Why You Should Double Down On Serverless Infrastructure

Serverless has been around for a few years. It is not a brand new idea, but it is a new way of thinking about building applications.

I always tend to think about why I am doing something before I think about how I will do something. It helps with motivation, product design, and understanding. It encourages you to rethink existing "well-known" solutions and also ensures that you verify the assumptions you make on a day to day base. 

Why Serverless?

That is why the "why" of serverless is the most important. If you don't understand why you are using serverless, you will fail to implement it properly. That failure will erase any benefit you thought you had. 

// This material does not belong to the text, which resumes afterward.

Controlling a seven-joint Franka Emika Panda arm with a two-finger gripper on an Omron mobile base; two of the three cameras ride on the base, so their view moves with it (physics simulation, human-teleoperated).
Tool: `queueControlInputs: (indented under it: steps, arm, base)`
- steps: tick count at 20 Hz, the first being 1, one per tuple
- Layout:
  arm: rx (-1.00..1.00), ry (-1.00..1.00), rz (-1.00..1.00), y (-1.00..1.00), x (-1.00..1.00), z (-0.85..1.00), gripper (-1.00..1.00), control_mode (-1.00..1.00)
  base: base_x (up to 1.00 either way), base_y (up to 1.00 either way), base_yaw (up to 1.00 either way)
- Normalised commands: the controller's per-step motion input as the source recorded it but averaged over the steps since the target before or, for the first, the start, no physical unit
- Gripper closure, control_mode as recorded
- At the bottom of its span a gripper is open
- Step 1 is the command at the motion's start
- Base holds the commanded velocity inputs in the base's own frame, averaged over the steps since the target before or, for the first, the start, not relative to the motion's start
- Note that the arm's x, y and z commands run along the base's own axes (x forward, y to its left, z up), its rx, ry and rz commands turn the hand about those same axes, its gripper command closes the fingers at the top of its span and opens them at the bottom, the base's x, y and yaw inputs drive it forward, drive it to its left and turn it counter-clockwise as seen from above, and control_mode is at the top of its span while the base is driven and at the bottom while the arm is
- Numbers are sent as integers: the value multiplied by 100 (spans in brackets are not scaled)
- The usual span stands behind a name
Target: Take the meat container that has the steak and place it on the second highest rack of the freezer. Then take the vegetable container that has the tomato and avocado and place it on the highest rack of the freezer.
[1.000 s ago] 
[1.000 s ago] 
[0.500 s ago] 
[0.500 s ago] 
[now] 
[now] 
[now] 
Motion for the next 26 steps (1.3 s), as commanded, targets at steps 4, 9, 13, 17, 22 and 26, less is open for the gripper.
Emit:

All of these mean the same thing. Serverless allows an individual or a company to focus its entire efforts on its Unique Selling Proposition (USP). 

All the other benefits are just descriptions of allowing your team to focus on your USP. A good organization should be laser-focused on their USP, and a serverless mindset ensures this happens. As a developer, I do not have to manage servers, create and manage databases, scale servers, deal with downtime, build in fault-tolerance - all aspects of building a scalable system that are HARD to manage. As a manager, I can spend far more time focusing on the process and the purpose.

Having a paradigm in place that abstracts away the entire job of scaling and operating a worldwide application is a fantastic boon for creators.

Don’t let your developers turn into firefighters.

It takes time, it takes effort, and it takes expertise to get up to speed, but serverless ensures that creators create, rather than firefight. Serverless reduces churn, increases productivity, increase scalability, and allows you to generate genuinely game-changing applications within a small team. 

That is why you should choose it - hands down.

If you do it right - serverless is THAT good. 

Most companies don't do it right.

What is Serverless?

Once you understand why you might go with serverless, you need to understand what a serverless solution is. That explanation needs to be as simple as possible so you can easily verify your decisions along the way. Knowing what serverless is becomes essential because it won't work if you don't double down on it. Keep repeating a simple statement in your head.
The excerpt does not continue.